TwoLayerNet クラスを対象に、MNIST データセットを使って学習

(train_nueralnet.py)
# coding: utf-8
import sys, os
sys.path.append(os.pardir)  # 親ディレクトリのファイルをインポートするための設定
import numpy as np
import matplotlib.pyplot as plt
from dataset.mnist import load_mnist
from two_layer_net import TwoLayerNet

# データの読み込み
(x_train, t_train), (x_test, t_test) = load_mnist(normalize=True, one_hot_label=True)

network = TwoLayerNet(input_size=784, hidden_size=50, output_size=10)
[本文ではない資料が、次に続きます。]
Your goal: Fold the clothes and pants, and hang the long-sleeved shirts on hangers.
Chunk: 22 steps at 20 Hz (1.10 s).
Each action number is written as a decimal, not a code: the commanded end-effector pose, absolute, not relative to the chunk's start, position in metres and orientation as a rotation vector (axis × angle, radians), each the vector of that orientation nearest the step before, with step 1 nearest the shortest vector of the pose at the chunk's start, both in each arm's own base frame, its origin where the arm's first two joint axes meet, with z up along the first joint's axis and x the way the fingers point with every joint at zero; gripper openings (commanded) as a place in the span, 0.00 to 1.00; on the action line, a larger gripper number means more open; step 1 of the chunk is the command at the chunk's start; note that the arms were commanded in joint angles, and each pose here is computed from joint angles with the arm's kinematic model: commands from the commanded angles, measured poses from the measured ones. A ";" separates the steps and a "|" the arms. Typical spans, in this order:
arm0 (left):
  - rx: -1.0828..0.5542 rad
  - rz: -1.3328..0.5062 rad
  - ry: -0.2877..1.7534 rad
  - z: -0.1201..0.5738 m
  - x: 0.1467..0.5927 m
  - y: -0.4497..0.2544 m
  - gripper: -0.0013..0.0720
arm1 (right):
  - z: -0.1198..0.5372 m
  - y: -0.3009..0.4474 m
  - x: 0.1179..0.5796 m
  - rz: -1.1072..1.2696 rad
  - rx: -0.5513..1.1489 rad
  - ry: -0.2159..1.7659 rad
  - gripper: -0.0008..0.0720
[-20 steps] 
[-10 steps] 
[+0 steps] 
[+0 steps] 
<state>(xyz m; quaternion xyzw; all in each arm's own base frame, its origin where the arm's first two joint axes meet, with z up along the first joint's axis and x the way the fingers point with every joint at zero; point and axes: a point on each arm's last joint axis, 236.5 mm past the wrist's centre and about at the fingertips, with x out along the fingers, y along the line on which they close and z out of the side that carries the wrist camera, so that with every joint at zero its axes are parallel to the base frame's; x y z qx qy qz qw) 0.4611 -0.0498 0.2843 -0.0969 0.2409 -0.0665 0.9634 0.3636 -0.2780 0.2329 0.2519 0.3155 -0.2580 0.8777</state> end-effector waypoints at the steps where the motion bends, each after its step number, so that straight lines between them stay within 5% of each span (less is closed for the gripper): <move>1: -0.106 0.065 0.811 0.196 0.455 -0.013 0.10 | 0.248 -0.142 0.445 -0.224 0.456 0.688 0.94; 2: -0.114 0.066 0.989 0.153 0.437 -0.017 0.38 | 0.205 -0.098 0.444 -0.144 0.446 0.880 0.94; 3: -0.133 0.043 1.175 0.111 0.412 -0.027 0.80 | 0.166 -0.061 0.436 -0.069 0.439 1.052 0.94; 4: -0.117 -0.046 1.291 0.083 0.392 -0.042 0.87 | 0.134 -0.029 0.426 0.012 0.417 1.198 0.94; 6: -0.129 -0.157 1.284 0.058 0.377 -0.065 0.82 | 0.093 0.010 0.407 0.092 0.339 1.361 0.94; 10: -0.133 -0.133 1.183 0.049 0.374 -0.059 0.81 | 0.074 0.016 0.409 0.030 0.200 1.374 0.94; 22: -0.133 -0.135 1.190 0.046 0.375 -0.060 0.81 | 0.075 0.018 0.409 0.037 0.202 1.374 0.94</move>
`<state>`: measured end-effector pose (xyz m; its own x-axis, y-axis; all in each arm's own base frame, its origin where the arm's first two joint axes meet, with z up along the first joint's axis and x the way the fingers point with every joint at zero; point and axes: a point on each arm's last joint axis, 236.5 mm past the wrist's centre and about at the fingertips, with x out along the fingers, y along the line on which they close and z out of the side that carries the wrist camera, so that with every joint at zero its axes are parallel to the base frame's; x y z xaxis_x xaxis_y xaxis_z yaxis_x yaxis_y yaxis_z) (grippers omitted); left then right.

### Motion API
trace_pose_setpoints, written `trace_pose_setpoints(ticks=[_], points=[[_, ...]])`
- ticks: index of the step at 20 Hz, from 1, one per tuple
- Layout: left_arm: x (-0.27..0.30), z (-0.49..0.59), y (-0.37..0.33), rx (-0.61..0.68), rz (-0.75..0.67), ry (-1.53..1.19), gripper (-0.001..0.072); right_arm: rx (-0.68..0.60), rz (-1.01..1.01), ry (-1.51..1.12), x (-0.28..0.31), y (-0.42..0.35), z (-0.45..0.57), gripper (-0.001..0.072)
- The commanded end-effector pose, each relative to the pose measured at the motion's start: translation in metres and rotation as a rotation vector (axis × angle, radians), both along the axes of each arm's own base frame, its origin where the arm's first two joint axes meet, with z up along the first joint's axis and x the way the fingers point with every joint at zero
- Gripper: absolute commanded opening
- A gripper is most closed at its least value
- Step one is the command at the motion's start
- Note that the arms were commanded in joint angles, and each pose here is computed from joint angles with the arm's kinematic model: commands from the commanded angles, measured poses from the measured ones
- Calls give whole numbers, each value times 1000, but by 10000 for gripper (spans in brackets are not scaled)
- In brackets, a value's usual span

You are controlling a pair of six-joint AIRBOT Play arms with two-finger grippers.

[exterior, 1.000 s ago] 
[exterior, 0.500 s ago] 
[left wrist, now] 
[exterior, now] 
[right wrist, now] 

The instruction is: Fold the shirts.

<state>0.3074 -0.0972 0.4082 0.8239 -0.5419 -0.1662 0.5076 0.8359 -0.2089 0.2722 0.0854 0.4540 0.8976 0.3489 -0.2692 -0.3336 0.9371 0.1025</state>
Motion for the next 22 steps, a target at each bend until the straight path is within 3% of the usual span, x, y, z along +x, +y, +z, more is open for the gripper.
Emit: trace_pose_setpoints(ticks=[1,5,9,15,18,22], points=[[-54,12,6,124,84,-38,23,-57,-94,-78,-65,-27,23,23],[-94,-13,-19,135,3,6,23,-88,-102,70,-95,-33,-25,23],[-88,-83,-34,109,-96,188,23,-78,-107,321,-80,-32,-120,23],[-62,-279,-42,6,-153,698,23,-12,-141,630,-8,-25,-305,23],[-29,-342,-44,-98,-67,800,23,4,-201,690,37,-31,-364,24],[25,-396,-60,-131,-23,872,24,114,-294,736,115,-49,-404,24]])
iters_num = 10000  # 勾配法による更新の回数(繰り返し回数)を適宜設定する
train_size = x_train.shape[0]
batch_size = 100
learning_rate = 0.1

train_loss_list = []
train_acc_list = []
test_acc_list = []

# 1エポックあたりの繰り返し数(訓練データの総数6万枚に相当する量を読み込んだ時全ての画像を見たと定め1エポック)
iter_per_epoch = max(train_size / batch_size, 1)
count=0
for i in range(iters_num):
  # ミニバッチの取得
  batch_mask = np.random.choice(train_size, batch_size) # train_size未満の自然数をbatch_size個セレクト
  x_batch = x_train[batch_mask] # 例えば, x_train[[0,3]] だったら[x_train[0],x_train[3]] になる
  t_batch = t_train[batch_mask]

  # 勾配の計算
  #grad = network.numerical_gradient(x_batch, t_batch)
  grad = network.gradient(x_batch, t_batch)

  # パラメータの更新(学習)
  for key in ('W1', 'b1', 'W2', 'b2'):
    network.params[key] -= learning_rate * grad[key]

  # 損失関数を計算して配列にメモ
  loss = network.loss(x_batch, t_batch)
  train_loss_list.append(loss)

  # 1エポック(バッチ)ごとに認識精度を計算 今回はiter_per_epochが600.0なので600回ごとに実行される
  if i % iter_per_epoch == 0:
    # print(i) => 0,600,1200, ... ,9600
    train_acc = network.accuracy(x_train, t_train)
    test_acc = network.accuracy(x_test, t_test)
    train_acc_list.append(train_acc) # 精度をメモ
    test_acc_list.append(test_acc) # 精度をメモ
    print("train acc, test acc | " + str(train_acc) + ", " + str(test_acc))

  # グラフの描画
markers = {'train': 'o', 'test': 's'}
x = np.arange(len(train_acc_list))
plt.plot(x, train_acc_list, label='train acc')
plt.plot(x, test_acc_list, label='test acc', linestyle='--')
plt.xlabel("epochs")
plt.ylabel("accuracy")
plt.ylim(0, 1.0)
plt.legend(loc='lower right')
plt.show()

$ python train_neuralnet.py
train acc, test acc | 0.09871666666666666, 0.098
train acc, test acc | 0.7983166666666667, 0.8035
train acc, test acc | 0.8775833333333334, 0.8794
train acc, test acc | 0.8989, 0.902
train acc, test acc | 0.9080333333333334, 0.9117
train acc, test acc | 0.9140666666666667, 0.9162
train acc, test acc | 0.91905, 0.9208
train acc, test acc | 0.92365, 0.9265
train acc, test acc | 0.9277333333333333, 0.9272
train acc, test acc | 0.9306166666666666, 0.9305
train acc, test acc | 0.9336333333333333, 0.9334
train acc, test acc | 0.9368166666666666, 0.9366
train acc, test acc | 0.93925, 0.9399
train acc, test acc | 0.9417333333333333, 0.9401
train acc, test acc | 0.9438833333333333, 0.942
train acc, test acc | 0.9452666666666667, 0.9444
train acc, test acc | 0.9467, 0.9455

学習をしていない初めは確率通りでほぼ10%であり、6万枚を16エポック96万枚学習した性能は94%である

訓練データとテストデータを使って評価した認識精度は両方とも向上している。

また、その 2 つの認識精度には差がないことが分かる(その 2 つの線はほぼ重なっている)。

そのため、今回の学習では過学習が起きていないことが分かる。